To determine whether petitioners conducted their activity
for profit, we must weigh all facts and circumstances. Golanty
v. Commissioner, 72 T.C. 411, 426 (1979), affd. without published
opinion 647 F.2d 170 (9th Cir. 1981). Section 1.183-2(b), Income
Tax Regs., sets forth a nonexclusive list of nine factors to
guide courts in analyzing a taxpayer’s profit objective. See
Elliott v. Commissioner, 90 T.C. 960 (1988), affd. without
published opinion 899 F.2d 18 (9th Cir. 1990). The nine factors
are: (1) The manner in which the taxpayer carries on the
activity; (2) the expertise of the taxpayer or his advisers; (3)

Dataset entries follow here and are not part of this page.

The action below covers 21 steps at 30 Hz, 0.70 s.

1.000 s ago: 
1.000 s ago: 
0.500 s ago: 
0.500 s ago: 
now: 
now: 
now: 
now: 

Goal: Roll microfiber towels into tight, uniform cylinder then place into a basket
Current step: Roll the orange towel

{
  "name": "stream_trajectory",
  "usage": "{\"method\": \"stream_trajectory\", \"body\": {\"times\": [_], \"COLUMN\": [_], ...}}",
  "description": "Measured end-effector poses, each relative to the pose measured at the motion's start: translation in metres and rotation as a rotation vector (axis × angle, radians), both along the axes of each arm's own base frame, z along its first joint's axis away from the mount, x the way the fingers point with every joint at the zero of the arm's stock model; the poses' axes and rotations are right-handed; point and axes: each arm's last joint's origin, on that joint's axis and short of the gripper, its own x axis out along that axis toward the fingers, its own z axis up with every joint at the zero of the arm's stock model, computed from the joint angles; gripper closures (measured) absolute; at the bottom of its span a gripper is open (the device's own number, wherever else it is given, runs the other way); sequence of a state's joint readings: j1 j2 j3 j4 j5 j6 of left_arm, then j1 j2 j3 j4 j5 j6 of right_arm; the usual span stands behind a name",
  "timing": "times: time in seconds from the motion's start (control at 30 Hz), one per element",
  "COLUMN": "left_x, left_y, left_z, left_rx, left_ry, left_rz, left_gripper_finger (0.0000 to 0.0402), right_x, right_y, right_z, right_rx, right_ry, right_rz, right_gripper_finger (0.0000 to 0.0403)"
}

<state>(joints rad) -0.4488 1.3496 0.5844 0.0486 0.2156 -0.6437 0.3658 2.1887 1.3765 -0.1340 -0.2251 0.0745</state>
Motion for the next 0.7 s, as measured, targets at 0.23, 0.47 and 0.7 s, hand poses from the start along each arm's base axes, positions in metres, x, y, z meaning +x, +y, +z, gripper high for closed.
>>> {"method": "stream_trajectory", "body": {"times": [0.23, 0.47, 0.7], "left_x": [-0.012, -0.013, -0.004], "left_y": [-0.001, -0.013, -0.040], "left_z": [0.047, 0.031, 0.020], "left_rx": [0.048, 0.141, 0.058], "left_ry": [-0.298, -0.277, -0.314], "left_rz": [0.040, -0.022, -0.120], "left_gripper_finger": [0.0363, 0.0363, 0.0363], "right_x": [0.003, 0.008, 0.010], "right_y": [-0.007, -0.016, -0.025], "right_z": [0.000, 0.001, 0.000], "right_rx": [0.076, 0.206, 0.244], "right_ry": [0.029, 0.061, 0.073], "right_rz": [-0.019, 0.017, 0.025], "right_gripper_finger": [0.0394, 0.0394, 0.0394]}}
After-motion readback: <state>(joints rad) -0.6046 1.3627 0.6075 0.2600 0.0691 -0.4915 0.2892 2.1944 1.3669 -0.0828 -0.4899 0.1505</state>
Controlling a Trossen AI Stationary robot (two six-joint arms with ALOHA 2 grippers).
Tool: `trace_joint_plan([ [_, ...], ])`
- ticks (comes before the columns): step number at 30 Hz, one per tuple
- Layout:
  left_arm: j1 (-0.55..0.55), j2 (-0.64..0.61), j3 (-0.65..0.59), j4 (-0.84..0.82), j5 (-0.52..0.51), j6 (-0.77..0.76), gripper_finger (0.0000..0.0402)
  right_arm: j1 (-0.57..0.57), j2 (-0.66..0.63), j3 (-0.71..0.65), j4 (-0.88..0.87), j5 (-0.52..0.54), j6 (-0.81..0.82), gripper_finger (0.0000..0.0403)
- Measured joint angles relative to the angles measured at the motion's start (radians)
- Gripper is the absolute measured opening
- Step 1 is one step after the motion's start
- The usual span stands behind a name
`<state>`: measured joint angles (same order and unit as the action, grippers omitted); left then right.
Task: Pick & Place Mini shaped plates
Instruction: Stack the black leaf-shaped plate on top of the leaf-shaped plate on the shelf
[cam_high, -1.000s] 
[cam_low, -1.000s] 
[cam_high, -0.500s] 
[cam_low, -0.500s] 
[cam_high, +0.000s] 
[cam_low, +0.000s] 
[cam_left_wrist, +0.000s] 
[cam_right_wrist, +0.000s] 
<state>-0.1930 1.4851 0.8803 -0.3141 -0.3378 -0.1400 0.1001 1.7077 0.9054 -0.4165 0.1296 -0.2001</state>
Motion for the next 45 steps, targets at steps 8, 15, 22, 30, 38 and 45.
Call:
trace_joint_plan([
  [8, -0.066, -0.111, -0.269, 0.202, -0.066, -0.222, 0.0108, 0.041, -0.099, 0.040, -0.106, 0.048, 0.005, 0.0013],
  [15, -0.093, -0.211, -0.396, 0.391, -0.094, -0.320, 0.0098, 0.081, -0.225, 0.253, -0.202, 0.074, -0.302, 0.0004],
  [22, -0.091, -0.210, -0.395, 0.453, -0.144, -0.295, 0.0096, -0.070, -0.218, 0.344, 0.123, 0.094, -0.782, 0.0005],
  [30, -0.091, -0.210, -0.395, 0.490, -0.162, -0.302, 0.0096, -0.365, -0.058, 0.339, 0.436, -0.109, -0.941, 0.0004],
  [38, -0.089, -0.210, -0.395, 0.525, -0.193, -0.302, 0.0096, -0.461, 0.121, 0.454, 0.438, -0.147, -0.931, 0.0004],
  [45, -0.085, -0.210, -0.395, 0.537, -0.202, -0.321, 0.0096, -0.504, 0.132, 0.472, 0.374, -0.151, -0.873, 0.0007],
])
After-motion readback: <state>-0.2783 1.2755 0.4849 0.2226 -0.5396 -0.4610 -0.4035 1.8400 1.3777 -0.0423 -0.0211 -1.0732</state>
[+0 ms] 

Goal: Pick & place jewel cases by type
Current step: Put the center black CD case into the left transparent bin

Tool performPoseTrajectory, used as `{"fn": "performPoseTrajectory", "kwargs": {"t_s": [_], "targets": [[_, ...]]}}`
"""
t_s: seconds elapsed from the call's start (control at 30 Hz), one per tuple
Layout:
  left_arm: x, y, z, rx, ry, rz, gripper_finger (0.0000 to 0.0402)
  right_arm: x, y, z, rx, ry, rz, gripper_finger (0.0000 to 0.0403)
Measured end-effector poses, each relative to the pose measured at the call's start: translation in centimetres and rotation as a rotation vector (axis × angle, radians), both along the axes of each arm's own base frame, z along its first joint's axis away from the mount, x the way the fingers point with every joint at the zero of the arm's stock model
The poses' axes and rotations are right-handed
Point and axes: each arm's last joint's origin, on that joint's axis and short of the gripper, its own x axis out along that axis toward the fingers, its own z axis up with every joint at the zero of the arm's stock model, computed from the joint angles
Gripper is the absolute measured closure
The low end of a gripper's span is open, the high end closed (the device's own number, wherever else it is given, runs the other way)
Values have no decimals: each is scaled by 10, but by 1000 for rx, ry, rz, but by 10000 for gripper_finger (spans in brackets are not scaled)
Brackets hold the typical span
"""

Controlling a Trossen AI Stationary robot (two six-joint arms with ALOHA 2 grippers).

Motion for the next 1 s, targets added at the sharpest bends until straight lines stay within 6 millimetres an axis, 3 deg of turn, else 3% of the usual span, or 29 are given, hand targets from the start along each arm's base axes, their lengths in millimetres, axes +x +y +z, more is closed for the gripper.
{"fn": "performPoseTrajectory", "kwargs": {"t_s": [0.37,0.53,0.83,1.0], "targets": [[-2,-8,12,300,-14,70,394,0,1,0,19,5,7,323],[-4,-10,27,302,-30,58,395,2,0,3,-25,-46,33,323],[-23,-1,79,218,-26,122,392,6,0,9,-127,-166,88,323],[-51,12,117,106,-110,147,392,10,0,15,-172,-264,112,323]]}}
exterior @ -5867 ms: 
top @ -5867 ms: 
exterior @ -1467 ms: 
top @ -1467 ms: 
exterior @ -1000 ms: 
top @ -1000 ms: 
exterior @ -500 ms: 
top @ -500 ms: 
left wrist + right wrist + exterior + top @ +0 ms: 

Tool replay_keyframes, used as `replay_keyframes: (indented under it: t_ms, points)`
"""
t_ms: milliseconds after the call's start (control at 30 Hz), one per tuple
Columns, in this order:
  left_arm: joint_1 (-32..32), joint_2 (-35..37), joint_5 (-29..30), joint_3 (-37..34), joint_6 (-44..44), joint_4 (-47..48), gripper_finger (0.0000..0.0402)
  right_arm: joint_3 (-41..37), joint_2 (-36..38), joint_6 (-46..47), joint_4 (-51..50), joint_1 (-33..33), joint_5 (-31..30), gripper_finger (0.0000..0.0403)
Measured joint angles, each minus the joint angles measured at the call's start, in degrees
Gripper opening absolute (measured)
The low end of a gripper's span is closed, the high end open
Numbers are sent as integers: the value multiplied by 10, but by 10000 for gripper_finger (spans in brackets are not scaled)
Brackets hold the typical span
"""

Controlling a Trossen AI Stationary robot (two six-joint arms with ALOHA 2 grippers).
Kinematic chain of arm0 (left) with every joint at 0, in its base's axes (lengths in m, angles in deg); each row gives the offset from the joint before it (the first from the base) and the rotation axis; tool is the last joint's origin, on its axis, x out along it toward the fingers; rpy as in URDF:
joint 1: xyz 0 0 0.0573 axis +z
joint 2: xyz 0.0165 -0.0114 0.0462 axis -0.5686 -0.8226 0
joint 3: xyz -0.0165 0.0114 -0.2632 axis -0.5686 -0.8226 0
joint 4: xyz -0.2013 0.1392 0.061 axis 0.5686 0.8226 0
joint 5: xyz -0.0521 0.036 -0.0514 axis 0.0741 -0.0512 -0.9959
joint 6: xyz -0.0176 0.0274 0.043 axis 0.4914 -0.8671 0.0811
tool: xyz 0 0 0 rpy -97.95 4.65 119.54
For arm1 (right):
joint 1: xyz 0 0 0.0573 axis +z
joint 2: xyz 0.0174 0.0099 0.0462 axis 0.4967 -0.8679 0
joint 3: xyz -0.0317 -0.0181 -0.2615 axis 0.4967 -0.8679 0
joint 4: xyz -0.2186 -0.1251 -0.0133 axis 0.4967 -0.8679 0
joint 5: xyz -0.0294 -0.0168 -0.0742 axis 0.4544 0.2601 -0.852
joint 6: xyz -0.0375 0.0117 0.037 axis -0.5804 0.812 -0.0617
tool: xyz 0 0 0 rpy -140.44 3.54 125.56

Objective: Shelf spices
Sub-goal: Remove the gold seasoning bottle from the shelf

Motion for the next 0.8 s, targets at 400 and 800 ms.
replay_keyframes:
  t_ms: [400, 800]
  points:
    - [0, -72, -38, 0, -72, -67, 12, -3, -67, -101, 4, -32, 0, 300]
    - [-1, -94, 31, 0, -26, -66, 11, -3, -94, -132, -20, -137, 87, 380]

the time and effort expended by the taxpayer in carrying on the
activity; (4) the expectation that the assets used in the
activity may appreciate in value; (5) the success of the taxpayer
in carrying on other similar or dissimilar activities; (6) the
taxpayer’s history of income or losses with respect to the
activity; (7) the amount of occasional profits, if any, that are
earned; (8) the financial status of the taxpayer; and (9) the
elements of personal pleasure or recreation involved in the
activity. Sec. 1.183-2(b), Income Tax Regs. Upon review of
these factors, we conclude that section 183 does not limit
2
Sec. 7491 is not applicable to this case.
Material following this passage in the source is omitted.